***** LISTED ENTRIES

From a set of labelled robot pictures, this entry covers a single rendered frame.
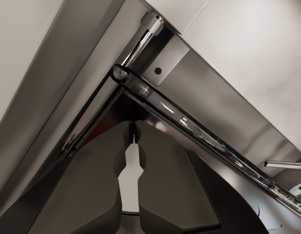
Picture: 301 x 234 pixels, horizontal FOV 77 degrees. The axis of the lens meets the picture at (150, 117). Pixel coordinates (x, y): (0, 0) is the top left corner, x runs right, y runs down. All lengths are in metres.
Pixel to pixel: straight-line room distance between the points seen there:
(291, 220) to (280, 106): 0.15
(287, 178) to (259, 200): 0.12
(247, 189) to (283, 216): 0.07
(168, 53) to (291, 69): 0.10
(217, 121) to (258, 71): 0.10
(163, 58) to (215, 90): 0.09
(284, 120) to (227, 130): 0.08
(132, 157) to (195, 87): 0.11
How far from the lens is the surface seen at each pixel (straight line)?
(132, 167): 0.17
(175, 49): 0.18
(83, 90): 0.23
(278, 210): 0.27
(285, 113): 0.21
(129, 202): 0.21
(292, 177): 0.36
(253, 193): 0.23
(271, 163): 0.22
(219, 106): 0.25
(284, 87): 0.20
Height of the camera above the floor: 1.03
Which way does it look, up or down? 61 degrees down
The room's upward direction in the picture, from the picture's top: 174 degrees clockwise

**********
***** LISTED ENTRIES

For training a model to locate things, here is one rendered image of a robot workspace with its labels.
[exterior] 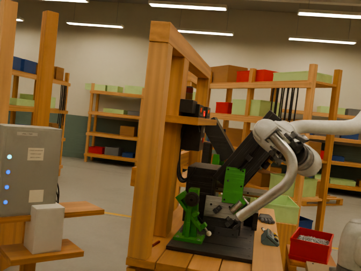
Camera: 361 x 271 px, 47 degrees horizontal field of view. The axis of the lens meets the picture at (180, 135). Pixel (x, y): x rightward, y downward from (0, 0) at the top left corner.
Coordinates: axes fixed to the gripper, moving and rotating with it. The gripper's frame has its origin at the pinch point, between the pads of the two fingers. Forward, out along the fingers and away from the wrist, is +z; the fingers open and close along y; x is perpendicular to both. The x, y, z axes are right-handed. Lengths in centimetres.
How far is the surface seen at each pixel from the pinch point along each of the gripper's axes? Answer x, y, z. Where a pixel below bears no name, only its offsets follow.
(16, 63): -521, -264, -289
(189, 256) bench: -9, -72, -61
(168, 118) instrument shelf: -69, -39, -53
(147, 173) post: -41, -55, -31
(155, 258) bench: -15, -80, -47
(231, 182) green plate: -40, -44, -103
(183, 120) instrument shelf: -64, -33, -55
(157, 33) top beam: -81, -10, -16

**********

TASK DIRECTIONS: Starting at the line that has "(155, 258) bench: -15, -80, -47" and ending at the line that has "(157, 33) top beam: -81, -10, -16", please write out the lines above exactly, leaving out all others.

OUTPUT FOR THIS TASK:
(155, 258) bench: -15, -80, -47
(231, 182) green plate: -40, -44, -103
(183, 120) instrument shelf: -64, -33, -55
(157, 33) top beam: -81, -10, -16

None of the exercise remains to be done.